Thyrotropin-induced acceleration of calcium efflux from mouse thyroid: evidence for inhibition by excess iodide

K Hashizume, K Ichikawa, I Komiya and T Onaya

We investigated the effect of TSH on calcium transport in mouse thyroid, as well as the influence of iodide thereupon. Thyroid lobes were incubated in Krebs-Ringer bicarbonate buffer containing [45Ca2+] and the time-dependent uptake of [45Ca2+] by the lobes was observed. In the presence of 0.5 mU/ml TSH, the uptake of [45Ca2+] was significantly depressed at early phases of incubation (from 20 to 40 min). Similarly, (Bu)2cAMP (DBC) depressed the [45Ca2+] uptake. The efflux of calcium was also studied by using thyroid lobes preloaded with [45Ca2+]. In the presence of 0.5 mU/ml TSH, [45Ca2+] release from the lobes was doubled in comparison with the control lobes incubated without TSH. DBC similarly accelerated [45Ca2+] release from the lobes. The acute administration of excess iodide to mice fed a low iodine diet inhibits the TSH-induced adenylate cyclase activation in thyroids.
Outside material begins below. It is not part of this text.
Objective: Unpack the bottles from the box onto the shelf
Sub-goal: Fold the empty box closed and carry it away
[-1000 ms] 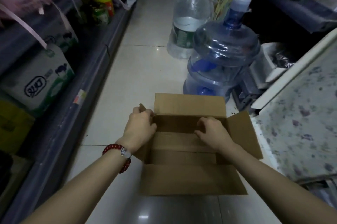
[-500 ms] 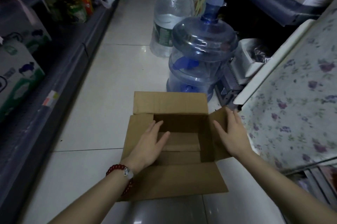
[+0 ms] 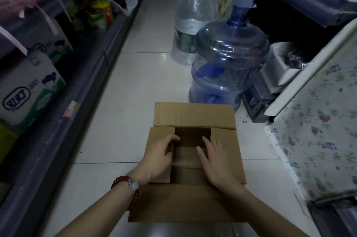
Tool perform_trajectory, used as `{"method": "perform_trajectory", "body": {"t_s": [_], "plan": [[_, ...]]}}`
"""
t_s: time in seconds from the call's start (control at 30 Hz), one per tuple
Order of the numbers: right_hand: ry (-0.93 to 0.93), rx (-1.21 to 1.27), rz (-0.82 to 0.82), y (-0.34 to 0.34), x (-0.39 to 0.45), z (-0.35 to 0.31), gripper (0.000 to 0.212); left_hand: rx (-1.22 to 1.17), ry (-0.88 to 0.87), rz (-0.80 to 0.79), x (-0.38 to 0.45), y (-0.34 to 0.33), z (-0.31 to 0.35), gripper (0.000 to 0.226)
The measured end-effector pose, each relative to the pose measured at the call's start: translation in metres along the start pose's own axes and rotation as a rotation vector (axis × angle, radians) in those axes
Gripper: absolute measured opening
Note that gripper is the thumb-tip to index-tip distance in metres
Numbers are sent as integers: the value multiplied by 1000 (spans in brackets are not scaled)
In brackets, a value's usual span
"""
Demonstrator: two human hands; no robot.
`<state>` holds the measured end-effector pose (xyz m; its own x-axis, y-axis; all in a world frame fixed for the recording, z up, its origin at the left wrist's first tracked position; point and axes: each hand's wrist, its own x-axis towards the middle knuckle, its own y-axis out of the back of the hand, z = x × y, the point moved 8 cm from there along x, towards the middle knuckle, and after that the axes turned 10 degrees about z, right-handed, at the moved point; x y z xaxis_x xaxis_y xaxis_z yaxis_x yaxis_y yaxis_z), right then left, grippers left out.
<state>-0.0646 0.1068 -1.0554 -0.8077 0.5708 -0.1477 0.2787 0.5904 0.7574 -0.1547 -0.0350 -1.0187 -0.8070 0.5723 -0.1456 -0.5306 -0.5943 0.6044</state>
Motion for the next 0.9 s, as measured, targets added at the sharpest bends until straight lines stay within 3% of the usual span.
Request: {"method": "perform_trajectory", "body": {"t_s": [0.27, 0.4, 0.53, 0.7, 0.8, 0.9], "plan": [[-7, 1, -1, 7, -1, 4, 55, 85, -97, 177, 40, 44, 3, 41], [-7, 2, 27, 17, 0, 0, 52, 155, -33, 303, 73, 69, -7, 59], [14, 23, 56, 27, 1, -4, 48, 176, -1, 231, 98, 68, -20, 90], [2, -20, 27, 26, 6, 0, 47, 144, -32, 147, 111, 47, -31, 95], [13, -7, 9, 25, 5, -2, 68, 84, -20, 128, 112, 33, -43, 95], [19, 14, 8, 22, 5, 1, 97, 13, -41, 224, 110, 33, -44, 98]]}}
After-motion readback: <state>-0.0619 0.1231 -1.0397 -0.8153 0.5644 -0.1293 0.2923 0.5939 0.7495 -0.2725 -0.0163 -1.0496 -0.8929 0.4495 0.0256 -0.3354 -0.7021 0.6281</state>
The acceleration of calcium efflux induced by TSH was completely abolished by the acute administration of excess iodide in thyroids obtained from animals fed a low iodine diet. Similarly, DBC-induced acceleration of calcium efflux was inhibited by pretreatment with excess iodide. However, the inhibitory effect of iodide on TSH- or DBC-induced acceleration of calcium efflux was not observed in thyroids obtained from mice fed a regular diet. Inhibition of TSH-induced acceleration of calcium efflux by iodide was diminished by treatment of mice with methimazole before iodide. These results suggest that 1) TSH accelerates calcium efflux from the thyroid as a result of accumulation of cAMP in the thyroid, and that 2) iodide inhibits calcium efflux by inhibition of TSH-induced adenylate cyclase activation and by inhibition of the mechanism(s) which is (are) activated by cAMP.